CodeArtifact auth tokens expire after 12 hours by default (maximum 12 hours). In long-running CI/CD pipelines or build fleets, tokens must be refreshed. Use --duration-seconds to request a shorter token if needed. Never store tokens in environment variables that persist across sessions.

Upstream Repositories and Package Caching

CodeArtifact's upstream feature allows you to create a layered repository structure that combines internal packages with proxied public packages:

Repository TypePurposeExample Setup
Internal onlyPrivate packages your team buildsmy-internal-packages repo
Proxy/cache onlyExternal connection to npmjs.com/PyPInpm-store repo with npmjs.com connection
AggregatedUpstream points to both internal and proxymy-app repo upstream: [my-internal-packages, npm-store]

When npm install runs against the aggregated repo, CodeArtifact returns internal packages first, falling through to cached public packages. This pattern ensures internal packages take precedence over any identically-named public package (dependency confusion attack prevention).

💡

Once a package version is cached from an upstream, it is retained in CodeArtifact regardless of whether the upstream version is later deleted or the package is unpublished (like the left-pad incident). This makes builds reproducible and resilient to upstream changes.
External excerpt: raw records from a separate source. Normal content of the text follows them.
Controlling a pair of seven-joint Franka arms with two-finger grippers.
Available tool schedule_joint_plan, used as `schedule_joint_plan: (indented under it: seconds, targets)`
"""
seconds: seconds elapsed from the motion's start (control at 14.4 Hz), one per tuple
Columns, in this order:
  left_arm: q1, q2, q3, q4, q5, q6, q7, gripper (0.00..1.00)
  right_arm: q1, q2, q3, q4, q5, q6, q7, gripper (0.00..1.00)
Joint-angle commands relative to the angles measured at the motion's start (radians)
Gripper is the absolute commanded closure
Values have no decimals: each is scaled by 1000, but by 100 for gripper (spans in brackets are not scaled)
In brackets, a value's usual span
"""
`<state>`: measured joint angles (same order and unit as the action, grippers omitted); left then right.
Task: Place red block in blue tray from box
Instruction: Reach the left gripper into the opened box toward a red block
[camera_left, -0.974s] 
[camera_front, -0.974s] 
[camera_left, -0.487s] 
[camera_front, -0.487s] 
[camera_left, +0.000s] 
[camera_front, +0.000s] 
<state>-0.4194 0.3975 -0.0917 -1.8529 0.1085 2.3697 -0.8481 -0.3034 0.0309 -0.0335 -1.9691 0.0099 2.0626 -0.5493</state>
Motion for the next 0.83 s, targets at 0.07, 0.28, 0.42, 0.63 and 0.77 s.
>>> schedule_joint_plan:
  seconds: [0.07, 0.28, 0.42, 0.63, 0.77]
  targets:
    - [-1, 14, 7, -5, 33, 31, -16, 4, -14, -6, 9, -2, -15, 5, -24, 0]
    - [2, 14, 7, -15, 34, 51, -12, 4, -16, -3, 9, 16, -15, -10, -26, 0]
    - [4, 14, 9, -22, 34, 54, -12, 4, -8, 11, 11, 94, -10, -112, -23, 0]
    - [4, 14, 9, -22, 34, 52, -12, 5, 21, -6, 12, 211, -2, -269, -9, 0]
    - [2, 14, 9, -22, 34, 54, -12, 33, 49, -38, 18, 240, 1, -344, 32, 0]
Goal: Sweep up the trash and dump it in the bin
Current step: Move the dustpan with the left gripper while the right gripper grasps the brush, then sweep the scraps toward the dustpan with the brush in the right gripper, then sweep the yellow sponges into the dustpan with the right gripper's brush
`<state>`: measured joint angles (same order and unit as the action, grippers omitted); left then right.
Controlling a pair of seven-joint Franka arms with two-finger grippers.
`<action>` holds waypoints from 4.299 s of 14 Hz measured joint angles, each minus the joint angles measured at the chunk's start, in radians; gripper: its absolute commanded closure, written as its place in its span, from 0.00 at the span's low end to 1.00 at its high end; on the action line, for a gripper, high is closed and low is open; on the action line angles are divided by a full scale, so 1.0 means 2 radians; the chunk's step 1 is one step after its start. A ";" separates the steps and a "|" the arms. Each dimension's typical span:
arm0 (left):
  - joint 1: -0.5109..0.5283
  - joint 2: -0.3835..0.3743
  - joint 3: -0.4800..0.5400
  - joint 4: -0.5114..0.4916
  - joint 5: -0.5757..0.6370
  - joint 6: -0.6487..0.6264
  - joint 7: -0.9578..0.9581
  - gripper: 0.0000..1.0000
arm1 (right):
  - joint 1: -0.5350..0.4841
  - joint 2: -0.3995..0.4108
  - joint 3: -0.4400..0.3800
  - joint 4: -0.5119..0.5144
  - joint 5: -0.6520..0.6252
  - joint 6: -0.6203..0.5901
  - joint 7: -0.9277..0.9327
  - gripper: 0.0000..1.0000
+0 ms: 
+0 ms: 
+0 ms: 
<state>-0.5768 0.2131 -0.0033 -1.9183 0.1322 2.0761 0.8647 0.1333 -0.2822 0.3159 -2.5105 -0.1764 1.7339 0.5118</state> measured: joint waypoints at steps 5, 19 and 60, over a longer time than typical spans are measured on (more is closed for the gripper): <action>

Resource-Based Policies and Cross-Account Access

CodeArtifact uses both IAM identity policies and resource-based policies on domains and repositories. Understanding the interaction is important for cross-account setups:

Policy TypeAttached ToControls
IAM identity policyUser, role, or groupWhat CodeArtifact actions a principal can take
Domain resource policyDomainWhich accounts/principals can access the domain
Repository resource policyRepositoryFine-grained read/write/publish per repository
bash
# Repository resource policy - allow another account to publish
aws codeartifact put-repository-permissions-policy \
  --domain my-domain \
  --repository my-repo \
  --policy-document '{
    "Version": "2012-10-17",
    "Statement": [
      {
        "Effect": "Allow",
        "Principal": {"AWS": "arn:aws:iam::OTHER_ACCOUNT:root"},
        "Action": [
          "codeartifact:PublishPackageVersion",
          "codeartifact:PutPackageMetadata"
        ],
        "Resource": "*"
      }
    ]
  }'

Pricing Model

DimensionPriceNotes
Storage$0.05 per GB/monthDeduplicated within a domain
Package requests$0.05 per 10,000 requestsRead and write operations combined
Data transfer outStandard S3 rates applyTransfers within same region are free

There is no per-repository or per-user fee. Cost scales with actual usage. The free tier includes 2 GB storage and 100,000 requests per month.

💡

Keep public proxy repositories in the same region as your build fleet to avoid data transfer charges. If builds run in multiple regions, consider per-region repositories with upstream chains back to a central repository.

🎯

Interview Focus Points

  • 1What is the hierarchy of domain, repository, and package in CodeArtifact?
  • 2How does CodeArtifact upstream configuration work and why is it useful?
  • 3How do you authenticate a build pipeline with CodeArtifact and how long do tokens last?
  • 4How does CodeArtifact protect against dependency confusion attacks?
  • 5How would you set up cross-account artifact publishing with CodeArtifact?
  • 6What external connections does CodeArtifact support for public package proxying?
  • 7How does package caching from upstreams work - what happens if the upstream deletes a package?
  • 8What is the pricing model for CodeArtifact and what drives costs?